L’artiste émergente Zulavay frappe un grand coup sur la scène alternative avec son tout nouveau single percutant intitulé « Parasite ». Ce morceau brut s’impose immédiatement comme un manifeste d’émancipation radicale face aux relations amoureuses toxiques. En fusionnant habilement des influences majeures de dark pop et d’alt-rock, la jeune chanteuse insuffle une énergie nouvelle et une esthétique gothique moderne particulièrement captivante.
La véritable audace de cette œuvre réside incontestablement dans sa fulgurance absolue. Avec une durée minimaliste d’une minute et trente-quatre secondes, la composition originale refuse le superflu pour aller directement à l’essentiel. Zulavay livre ici une décharge d’adrénaline pure, où chaque seconde de la production est optimisée pour capturer fidèlement l’urgence de la rupture et l’intensité de la colère noire.

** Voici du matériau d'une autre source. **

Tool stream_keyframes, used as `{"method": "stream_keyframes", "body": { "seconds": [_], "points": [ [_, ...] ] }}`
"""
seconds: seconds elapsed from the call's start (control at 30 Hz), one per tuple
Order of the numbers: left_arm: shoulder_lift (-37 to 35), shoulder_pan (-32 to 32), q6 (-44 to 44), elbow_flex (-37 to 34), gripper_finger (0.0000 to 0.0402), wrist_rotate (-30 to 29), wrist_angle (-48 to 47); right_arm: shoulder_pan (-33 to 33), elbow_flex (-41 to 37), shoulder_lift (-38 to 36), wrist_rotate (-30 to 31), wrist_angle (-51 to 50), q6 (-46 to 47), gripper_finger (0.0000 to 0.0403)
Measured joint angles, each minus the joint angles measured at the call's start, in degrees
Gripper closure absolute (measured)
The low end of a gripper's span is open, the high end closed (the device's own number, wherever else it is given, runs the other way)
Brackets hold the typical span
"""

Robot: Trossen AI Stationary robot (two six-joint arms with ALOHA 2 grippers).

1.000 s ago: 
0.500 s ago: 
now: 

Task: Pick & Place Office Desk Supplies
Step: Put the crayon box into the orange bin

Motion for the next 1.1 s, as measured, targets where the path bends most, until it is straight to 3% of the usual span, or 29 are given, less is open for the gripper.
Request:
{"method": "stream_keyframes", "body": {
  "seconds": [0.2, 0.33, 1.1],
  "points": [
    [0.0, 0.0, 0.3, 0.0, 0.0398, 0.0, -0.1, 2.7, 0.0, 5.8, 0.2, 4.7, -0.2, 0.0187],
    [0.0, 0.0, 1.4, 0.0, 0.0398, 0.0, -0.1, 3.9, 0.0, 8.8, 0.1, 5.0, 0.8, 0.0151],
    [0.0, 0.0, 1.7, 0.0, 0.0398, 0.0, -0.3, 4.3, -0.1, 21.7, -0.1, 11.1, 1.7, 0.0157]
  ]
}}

Textuellement, le titre explore la trahison intime et le refus catégorique du manque de respect. À travers des lignes anglaises très incisives, l’artiste compare sans aucun détour son ancien partenaire à un organisme nuisible dont il faut impérativement se libérer. Ce cri de ralliement queer et sans concession résonne intensément grâce à une interprétation vocale à la fois glaciale et habitée.
Au-delà de la performance strictement musicale, ce lancement confirme le magnétisme visuel et l’engagement culturel profond de Zulavay. Elle s’impose désormais comme une voix incontournable pour toute une génération alternative en quête d’authenticité et de représentations graphiques fortes. « Parasite » reste une morsure sonore brève, mais dont l’écho dramatique résonne très puissamment bien après la fin de la lecture.